INTRODUCTION: Post-hoc analysis of a previously published matched cohort study suggests improved survival for glioblastoma patients who underwent stereotactic laser ablation (SLA) relative those who underwent a biopsy, particularly for tumors where contrast enhancing (CE) regions were completely covered by thermal ablation. METHODS: Thirteen patients with newly diagnosed isocitrate dehydrogenase (IDH) wild type glioblastomas (without H3K27 mutation) who underwent SLA with ablation coverage of >90% of the contrast enhancing region were identified. Control cohort was generated by screening patients who underwent stereotactic biopsy for a newly diagnosed tumor matched for: age (+/- 10 years), location, tumor volume (+/- 30% of CE volume), and methyl-guanine methyl-transferase (MGMT promoter methylation status).
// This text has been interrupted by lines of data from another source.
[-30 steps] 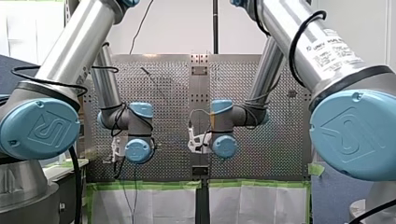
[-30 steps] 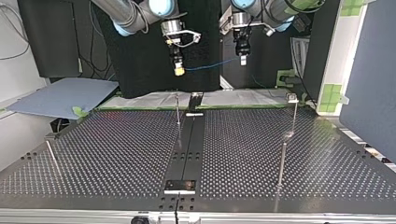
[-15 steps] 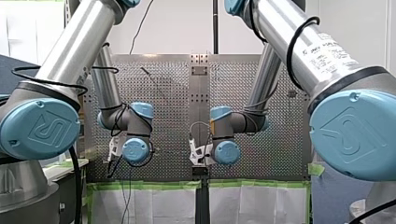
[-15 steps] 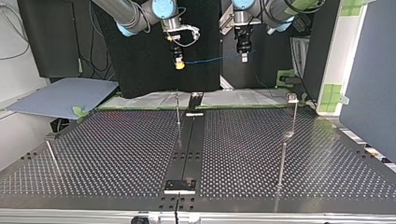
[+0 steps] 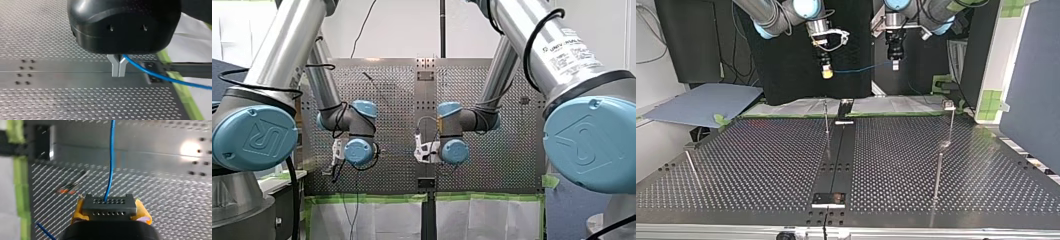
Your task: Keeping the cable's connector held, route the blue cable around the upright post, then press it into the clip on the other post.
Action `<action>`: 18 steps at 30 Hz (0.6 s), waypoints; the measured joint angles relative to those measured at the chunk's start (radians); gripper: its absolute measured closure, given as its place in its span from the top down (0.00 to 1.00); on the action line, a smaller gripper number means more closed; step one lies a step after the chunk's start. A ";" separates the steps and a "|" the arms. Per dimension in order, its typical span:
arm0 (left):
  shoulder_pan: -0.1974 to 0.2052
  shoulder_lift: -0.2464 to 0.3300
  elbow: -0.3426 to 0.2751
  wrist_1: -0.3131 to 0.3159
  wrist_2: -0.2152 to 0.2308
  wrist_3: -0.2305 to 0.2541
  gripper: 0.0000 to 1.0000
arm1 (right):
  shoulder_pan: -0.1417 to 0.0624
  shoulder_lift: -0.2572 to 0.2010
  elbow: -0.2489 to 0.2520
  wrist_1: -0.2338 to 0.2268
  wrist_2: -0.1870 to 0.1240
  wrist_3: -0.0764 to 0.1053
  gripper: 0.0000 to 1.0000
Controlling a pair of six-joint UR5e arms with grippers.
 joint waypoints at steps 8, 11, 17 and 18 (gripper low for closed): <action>0.021 0.082 0.000 -0.034 0.054 -0.057 0.00 | -0.003 -0.076 -0.044 0.036 -0.057 0.020 0.00; 0.029 0.109 0.000 -0.060 0.075 -0.084 0.00 | -0.006 -0.107 -0.052 0.065 -0.064 0.034 0.00; 0.056 0.160 0.003 -0.110 0.066 -0.135 0.00 | -0.012 -0.161 -0.065 0.116 -0.080 0.077 0.00; 0.063 0.168 0.004 -0.118 0.066 -0.143 0.00 | -0.012 -0.171 -0.071 0.124 -0.083 0.082 0.00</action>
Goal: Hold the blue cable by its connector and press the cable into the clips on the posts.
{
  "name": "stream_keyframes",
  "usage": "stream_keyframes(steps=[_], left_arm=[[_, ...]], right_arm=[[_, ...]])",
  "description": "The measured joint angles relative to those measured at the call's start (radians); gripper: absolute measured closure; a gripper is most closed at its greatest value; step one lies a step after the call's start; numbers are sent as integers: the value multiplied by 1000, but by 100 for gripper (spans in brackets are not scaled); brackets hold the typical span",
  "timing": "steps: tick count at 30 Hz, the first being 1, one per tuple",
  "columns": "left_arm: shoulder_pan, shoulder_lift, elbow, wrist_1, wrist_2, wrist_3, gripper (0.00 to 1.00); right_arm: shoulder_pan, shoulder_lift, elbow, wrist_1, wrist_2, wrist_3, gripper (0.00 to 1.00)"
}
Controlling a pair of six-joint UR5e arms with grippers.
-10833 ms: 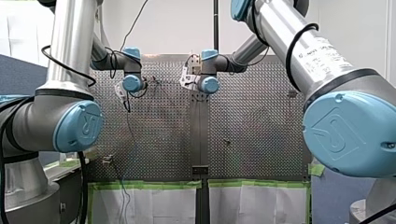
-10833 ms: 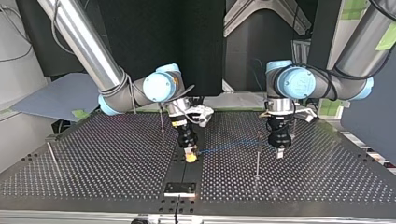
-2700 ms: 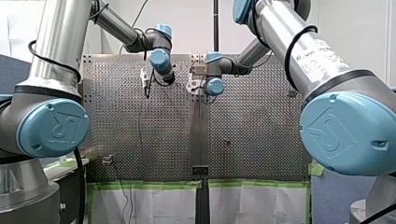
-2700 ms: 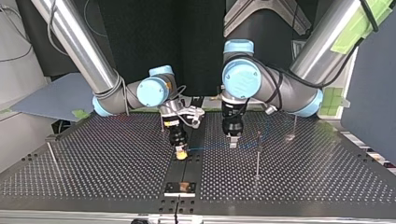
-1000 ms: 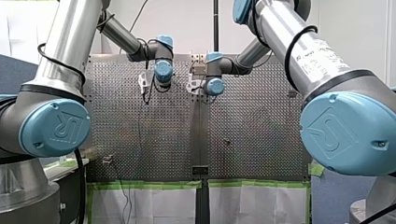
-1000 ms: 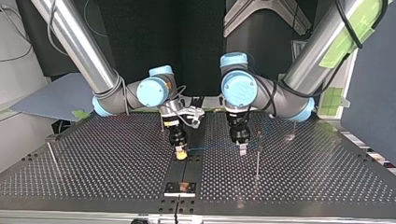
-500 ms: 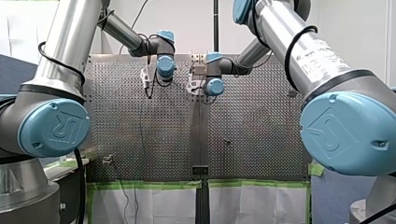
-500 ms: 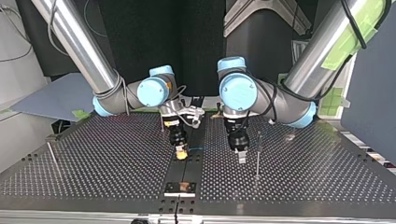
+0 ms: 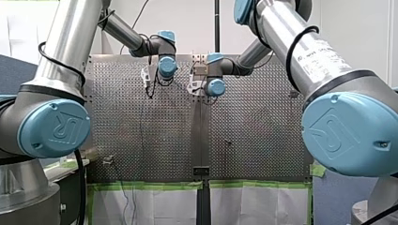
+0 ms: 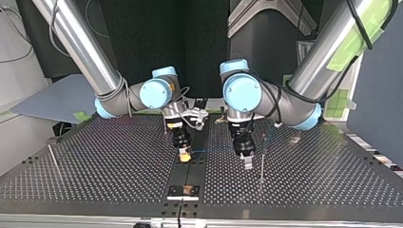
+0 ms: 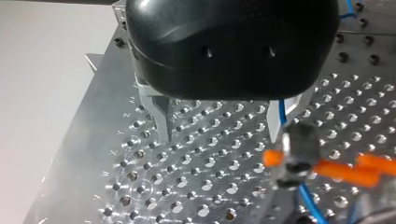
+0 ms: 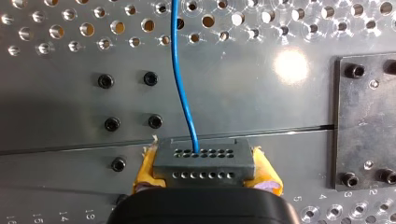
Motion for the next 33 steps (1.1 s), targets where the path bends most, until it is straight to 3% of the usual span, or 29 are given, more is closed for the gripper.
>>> stream_keyframes(steps=[1,2,3,4,5,6,7,8,9,11,13,25,33], left_arm=[[0,0,0,4,0,2,0],[0,0,0,7,-1,4,10],[0,0,0,10,-1,7,10],[0,0,0,12,-1,8,22],[0,0,0,13,-2,10,40],[-1,0,0,14,-2,13,40],[-1,0,0,15,-2,15,53],[-2,0,0,15,-2,17,71],[-2,0,0,17,-2,21,71],[-3,0,0,20,-2,27,96],[-5,0,0,23,-1,33,100],[-16,0,0,26,21,40,100],[-32,-17,0,39,36,35,100]], right_arm=[[0,0,0,0,0,0,100],[0,0,0,0,0,0,100],[0,1,0,0,0,0,100],[0,1,0,0,0,0,100],[-1,1,0,0,0,0,100],[0,1,0,0,0,0,100],[0,1,0,0,0,0,100],[0,1,0,1,0,0,100],[0,1,0,1,0,0,100],[-1,2,0,1,0,0,100],[0,2,0,1,0,0,100],[-3,4,3,5,0,2,100],[-27,6,50,6,1,8,100]])
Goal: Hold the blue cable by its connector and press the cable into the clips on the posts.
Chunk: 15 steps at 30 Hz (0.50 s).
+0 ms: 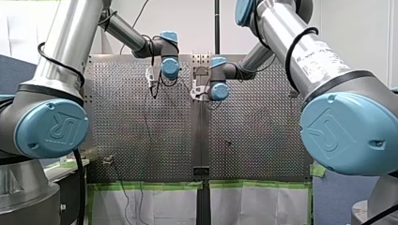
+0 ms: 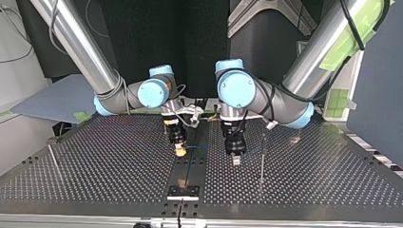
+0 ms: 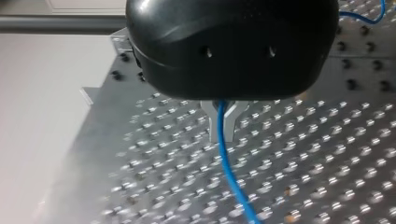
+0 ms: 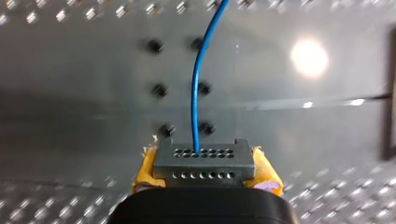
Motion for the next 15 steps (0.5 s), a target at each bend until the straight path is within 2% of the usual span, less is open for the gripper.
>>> stream_keyframes(steps=[5,15], left_arm=[[-22,-34,0,-21,-20,2,100],[-65,-68,-2,-56,-97,7,100]], right_arm=[[-24,0,35,1,-1,10,100],[-74,0,109,-1,1,14,100]])
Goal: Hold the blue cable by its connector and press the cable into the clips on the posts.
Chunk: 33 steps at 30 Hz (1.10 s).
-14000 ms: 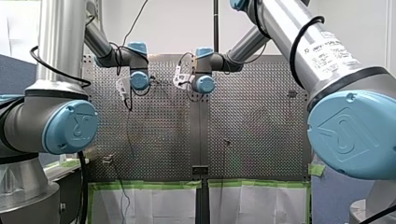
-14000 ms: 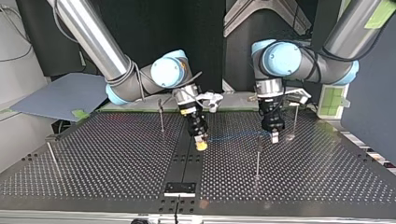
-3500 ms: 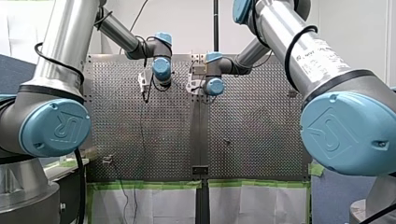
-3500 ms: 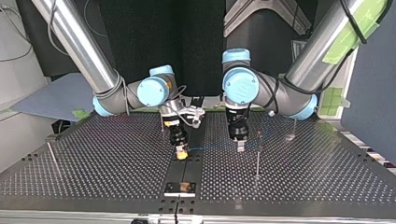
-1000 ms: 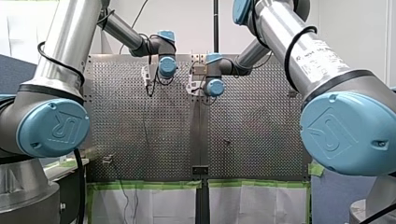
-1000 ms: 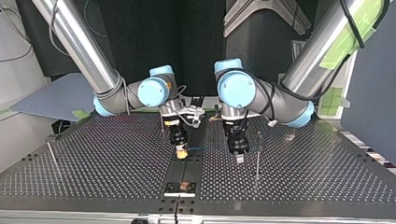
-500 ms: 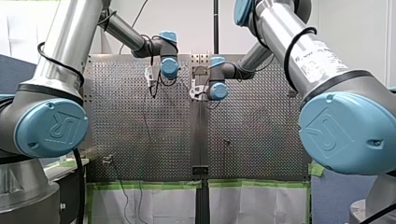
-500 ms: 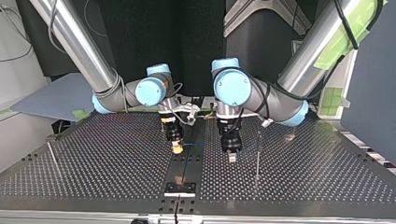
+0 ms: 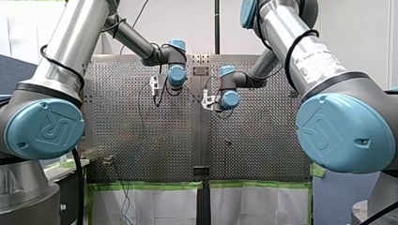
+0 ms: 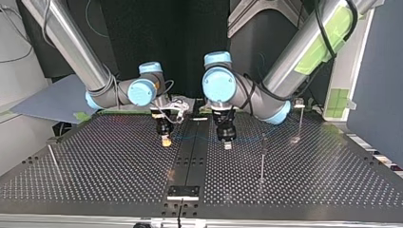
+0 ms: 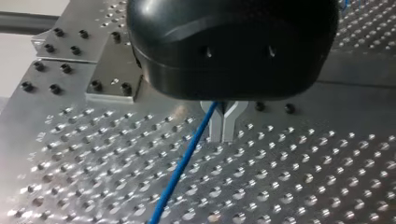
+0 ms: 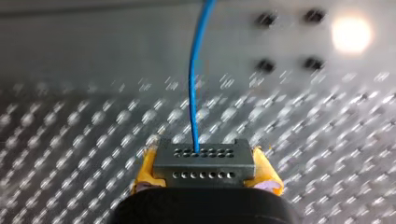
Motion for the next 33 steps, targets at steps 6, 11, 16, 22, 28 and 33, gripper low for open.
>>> stream_keyframes(steps=[6,11,16,22,28,33], left_arm=[[-26,-41,-1,1,-8,15,100],[-50,-73,-1,21,-7,20,100],[-66,-92,0,26,-10,21,100],[-78,-137,0,47,-12,25,100],[-81,-182,0,74,-13,14,100],[-83,-193,0,80,-11,13,100]], right_arm=[[-15,0,28,0,-3,-6,100],[-16,0,32,2,-5,-14,100],[-16,0,37,5,-7,-21,100],[-19,-3,75,7,-16,-47,100],[-28,-19,117,5,-36,-67,100],[-41,-47,156,-19,-52,-70,100]])
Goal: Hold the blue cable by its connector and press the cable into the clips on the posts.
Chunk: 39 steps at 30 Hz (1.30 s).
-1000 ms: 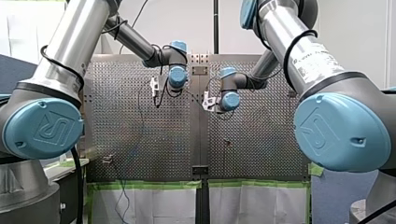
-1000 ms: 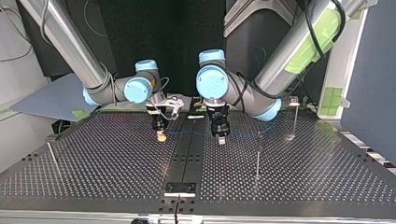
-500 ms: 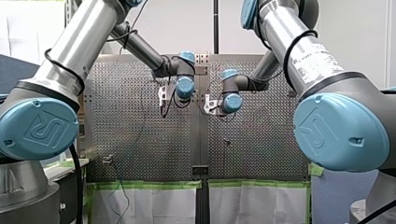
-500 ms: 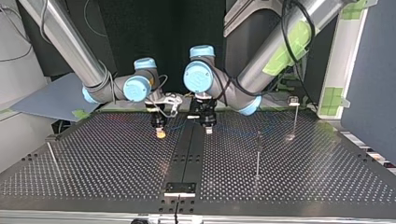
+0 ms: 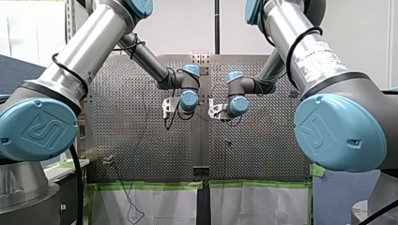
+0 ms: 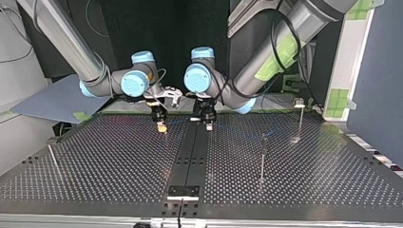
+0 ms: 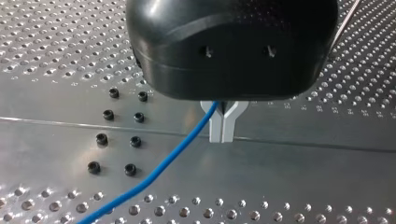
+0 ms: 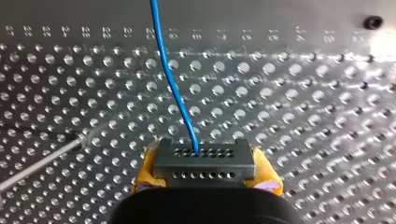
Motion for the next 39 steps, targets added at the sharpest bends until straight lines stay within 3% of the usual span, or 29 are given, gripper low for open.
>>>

Post-operative course, complications, 30-day readmission, and overall survival data were collected. RESULTS: The mean KPS for the SLA and biopsy cohorts were comparable (SLA: 90+14; biopsy: 87+16). One patient (8%) in the SLA cohort experienced new-onset diplopia, and one biopsy-only patient (8%) suffered hemi-sensory alteration. There were no 30-day readmissions for either cohort. With a median follow-up of 283 days, the median survival (mOS) for 375 days (∼13 mo) for the SLA treated patient cohort and 264 days (∼ 9 mo) for the biopsy cohort (p = 0.026). To exclude the possibility that this survival difference was due to selection of prognostically favorable patients for SLA, the survival benefit was confirmed by comparison to a second matched biopsy-only glioblastoma cohort from another institution without capacity for SLA. When stratified by MGMT promoter methylation, SLA survival benefit was significant in only patients with methylated tumors (SLA mOS: 620 days (21 mo); biopsy mOS: 171 days (5.7 mo), p = 0.007) CONCLUSIONS: For MGMT promoter methylated glioblastomas, SLA treatment was associated with improved survival relative to biopsy-treated patients. Validation of this finding in a prospective study is warranted.